• **Description of the task**: Where a line of the entries below includes the string "shirt", count it. Give only the resulting number.

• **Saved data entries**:
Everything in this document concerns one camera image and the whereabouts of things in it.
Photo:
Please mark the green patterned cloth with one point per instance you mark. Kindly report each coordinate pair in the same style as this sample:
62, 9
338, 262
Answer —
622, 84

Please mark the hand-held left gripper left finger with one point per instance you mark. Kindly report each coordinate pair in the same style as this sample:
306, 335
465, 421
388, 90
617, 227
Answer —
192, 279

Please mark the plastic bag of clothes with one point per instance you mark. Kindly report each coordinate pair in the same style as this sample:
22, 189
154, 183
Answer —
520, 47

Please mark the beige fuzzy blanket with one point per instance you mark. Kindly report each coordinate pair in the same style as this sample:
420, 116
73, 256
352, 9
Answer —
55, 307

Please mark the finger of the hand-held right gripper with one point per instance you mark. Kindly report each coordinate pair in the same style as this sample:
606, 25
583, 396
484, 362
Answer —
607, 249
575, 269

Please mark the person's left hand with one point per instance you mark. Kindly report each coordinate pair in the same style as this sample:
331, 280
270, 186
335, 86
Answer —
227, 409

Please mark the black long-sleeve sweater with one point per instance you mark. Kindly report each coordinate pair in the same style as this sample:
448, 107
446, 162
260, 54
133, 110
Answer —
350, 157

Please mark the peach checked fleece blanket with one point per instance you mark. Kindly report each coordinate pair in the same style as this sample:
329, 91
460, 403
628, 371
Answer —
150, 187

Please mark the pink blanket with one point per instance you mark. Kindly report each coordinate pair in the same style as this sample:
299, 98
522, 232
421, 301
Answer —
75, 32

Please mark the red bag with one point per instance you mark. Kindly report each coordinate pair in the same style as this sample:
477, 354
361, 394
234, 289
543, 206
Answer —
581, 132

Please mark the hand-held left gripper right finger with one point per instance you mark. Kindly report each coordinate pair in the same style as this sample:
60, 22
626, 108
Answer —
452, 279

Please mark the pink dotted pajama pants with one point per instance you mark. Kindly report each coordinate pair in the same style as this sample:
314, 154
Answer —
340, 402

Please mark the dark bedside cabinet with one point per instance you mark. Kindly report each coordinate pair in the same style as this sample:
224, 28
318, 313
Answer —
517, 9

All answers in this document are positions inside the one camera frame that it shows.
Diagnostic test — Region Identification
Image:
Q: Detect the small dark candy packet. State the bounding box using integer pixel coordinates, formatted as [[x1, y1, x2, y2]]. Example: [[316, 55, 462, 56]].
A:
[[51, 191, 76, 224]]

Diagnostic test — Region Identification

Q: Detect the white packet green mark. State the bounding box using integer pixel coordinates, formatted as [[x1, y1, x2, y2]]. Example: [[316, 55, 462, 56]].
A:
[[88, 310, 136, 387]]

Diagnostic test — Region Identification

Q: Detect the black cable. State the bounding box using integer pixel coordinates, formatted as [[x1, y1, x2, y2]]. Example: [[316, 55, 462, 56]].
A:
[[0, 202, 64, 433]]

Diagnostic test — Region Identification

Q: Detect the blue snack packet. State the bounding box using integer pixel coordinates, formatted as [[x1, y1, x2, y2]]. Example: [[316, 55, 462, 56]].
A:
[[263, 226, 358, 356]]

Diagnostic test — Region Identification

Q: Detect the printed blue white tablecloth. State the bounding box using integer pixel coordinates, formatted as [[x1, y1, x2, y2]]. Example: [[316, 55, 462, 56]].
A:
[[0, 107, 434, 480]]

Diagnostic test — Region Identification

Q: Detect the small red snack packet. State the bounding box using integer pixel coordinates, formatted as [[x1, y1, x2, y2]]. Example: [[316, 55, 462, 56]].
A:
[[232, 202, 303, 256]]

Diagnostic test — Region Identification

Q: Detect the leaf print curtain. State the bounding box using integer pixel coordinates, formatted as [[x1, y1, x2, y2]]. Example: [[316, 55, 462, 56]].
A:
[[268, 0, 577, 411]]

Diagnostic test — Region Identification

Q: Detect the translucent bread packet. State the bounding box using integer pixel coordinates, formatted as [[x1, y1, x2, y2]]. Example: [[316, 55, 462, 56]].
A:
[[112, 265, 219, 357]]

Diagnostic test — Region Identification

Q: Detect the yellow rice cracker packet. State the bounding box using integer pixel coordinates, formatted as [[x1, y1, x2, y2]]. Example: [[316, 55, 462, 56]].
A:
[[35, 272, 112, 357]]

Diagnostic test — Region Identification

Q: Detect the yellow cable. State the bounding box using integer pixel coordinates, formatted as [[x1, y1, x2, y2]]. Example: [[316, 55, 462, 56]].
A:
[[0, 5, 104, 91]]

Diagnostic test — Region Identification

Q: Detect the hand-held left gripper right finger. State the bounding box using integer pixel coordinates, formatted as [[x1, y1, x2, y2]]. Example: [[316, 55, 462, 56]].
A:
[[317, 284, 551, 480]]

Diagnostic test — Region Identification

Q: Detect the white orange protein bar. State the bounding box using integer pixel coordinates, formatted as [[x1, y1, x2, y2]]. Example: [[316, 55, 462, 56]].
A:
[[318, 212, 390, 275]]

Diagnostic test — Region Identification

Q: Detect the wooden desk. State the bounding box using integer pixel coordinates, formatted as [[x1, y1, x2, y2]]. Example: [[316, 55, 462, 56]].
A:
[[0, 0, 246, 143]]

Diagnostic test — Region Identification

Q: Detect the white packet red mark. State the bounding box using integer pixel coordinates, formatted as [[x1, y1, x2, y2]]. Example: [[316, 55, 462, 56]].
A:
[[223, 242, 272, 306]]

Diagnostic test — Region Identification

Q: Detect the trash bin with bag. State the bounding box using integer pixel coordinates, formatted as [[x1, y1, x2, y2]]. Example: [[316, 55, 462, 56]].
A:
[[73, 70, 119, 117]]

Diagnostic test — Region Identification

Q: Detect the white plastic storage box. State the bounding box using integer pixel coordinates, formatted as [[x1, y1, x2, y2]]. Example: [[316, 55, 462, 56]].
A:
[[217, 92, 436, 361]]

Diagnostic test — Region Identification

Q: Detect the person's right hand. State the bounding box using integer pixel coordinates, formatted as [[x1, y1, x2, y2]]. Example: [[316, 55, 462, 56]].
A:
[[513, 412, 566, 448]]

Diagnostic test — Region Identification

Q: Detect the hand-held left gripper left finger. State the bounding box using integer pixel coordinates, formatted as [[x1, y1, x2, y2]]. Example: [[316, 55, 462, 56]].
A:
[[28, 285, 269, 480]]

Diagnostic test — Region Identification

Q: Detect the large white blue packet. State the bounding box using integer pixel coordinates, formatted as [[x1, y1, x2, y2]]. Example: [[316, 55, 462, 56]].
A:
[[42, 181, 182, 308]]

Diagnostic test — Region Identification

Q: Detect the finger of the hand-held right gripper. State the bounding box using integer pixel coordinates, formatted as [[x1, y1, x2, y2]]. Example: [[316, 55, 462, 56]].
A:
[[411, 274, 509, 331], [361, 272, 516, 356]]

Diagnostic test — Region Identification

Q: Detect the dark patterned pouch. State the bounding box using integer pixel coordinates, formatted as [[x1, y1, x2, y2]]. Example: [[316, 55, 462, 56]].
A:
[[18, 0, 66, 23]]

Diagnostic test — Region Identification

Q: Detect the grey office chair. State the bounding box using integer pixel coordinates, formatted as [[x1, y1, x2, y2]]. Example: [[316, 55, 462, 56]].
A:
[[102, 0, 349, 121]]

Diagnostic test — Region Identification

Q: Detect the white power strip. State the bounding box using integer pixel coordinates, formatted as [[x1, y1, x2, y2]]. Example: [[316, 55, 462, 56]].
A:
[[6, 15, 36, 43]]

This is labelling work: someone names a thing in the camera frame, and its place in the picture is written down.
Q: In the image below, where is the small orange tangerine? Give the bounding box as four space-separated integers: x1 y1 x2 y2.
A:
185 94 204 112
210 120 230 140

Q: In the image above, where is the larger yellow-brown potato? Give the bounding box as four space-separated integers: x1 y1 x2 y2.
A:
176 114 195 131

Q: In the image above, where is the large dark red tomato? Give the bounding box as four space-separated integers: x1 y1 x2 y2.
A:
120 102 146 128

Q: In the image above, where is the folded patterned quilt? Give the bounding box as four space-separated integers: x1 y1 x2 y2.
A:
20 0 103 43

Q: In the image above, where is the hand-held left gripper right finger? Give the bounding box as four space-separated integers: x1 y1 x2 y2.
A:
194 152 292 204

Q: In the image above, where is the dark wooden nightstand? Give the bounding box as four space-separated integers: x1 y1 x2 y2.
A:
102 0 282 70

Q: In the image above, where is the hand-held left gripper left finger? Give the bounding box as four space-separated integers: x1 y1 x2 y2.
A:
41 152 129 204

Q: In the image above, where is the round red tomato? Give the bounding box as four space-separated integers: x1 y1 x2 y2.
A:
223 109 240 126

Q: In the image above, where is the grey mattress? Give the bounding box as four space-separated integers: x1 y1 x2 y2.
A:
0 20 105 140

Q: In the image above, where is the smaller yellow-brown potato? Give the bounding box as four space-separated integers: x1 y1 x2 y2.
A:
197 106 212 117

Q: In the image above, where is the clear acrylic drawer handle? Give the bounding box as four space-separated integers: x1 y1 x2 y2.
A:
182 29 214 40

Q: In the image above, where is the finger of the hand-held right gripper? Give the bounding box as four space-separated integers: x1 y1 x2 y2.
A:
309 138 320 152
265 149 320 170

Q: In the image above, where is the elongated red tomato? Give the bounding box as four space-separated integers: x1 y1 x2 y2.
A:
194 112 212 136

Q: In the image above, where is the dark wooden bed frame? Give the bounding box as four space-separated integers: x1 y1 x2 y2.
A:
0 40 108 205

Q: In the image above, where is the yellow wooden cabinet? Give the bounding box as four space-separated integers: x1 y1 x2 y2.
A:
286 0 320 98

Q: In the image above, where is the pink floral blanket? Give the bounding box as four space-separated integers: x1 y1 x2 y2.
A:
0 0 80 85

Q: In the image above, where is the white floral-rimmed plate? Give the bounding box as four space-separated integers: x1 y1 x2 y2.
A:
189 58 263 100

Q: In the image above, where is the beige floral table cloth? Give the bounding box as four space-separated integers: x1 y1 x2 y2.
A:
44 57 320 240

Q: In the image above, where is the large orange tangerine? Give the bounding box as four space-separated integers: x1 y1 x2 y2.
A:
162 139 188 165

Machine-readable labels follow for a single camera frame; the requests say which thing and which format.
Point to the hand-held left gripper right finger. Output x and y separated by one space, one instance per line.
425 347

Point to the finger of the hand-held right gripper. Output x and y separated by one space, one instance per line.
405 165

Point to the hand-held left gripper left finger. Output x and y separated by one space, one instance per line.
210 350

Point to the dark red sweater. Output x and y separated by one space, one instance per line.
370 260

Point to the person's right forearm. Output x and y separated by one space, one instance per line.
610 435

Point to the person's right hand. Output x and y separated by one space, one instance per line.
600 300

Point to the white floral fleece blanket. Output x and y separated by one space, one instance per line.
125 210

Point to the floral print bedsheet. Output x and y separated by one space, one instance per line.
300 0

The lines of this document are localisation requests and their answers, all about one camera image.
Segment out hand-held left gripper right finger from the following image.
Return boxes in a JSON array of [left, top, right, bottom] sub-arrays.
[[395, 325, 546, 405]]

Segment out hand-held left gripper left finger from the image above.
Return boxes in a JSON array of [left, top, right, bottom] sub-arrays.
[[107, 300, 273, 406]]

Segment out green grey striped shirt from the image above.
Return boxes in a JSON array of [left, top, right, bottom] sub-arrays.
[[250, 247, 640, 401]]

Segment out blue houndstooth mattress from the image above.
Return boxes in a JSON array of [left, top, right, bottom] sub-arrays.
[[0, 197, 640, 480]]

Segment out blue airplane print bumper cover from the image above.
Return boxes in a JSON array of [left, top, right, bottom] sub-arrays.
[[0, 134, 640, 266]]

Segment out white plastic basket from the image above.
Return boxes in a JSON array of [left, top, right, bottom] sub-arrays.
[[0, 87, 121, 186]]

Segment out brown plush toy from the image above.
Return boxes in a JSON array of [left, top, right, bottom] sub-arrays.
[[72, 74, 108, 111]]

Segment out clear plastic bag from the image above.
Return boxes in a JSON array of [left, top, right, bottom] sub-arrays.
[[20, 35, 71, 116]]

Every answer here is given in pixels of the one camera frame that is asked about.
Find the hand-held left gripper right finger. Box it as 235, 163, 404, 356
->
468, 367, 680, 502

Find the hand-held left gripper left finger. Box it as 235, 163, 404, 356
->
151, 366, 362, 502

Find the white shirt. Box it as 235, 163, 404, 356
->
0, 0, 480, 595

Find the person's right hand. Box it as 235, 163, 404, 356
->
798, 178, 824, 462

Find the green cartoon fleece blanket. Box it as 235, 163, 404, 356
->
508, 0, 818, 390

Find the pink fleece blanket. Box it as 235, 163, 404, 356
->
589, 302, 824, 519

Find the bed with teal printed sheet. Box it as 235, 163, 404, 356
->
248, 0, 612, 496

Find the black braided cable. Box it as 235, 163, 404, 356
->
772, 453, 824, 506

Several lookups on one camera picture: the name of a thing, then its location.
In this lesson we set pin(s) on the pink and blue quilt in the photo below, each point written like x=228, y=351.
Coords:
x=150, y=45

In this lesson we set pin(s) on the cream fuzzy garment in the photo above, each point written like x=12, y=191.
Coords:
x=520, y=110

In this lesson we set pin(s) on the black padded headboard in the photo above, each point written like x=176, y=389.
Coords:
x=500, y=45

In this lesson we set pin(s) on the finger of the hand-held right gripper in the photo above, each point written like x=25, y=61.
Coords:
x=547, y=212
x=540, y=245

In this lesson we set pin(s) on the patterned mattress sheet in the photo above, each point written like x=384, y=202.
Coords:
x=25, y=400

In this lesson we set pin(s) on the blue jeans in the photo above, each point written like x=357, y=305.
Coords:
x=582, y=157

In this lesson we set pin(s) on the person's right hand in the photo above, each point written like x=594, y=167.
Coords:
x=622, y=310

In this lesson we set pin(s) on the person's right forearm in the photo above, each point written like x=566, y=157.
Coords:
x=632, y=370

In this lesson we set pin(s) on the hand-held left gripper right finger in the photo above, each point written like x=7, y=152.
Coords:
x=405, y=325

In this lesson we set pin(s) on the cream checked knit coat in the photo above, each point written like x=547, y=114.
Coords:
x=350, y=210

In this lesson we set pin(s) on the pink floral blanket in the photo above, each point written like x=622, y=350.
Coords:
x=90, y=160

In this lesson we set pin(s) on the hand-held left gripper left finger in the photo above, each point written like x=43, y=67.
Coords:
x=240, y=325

• **Response box**: 2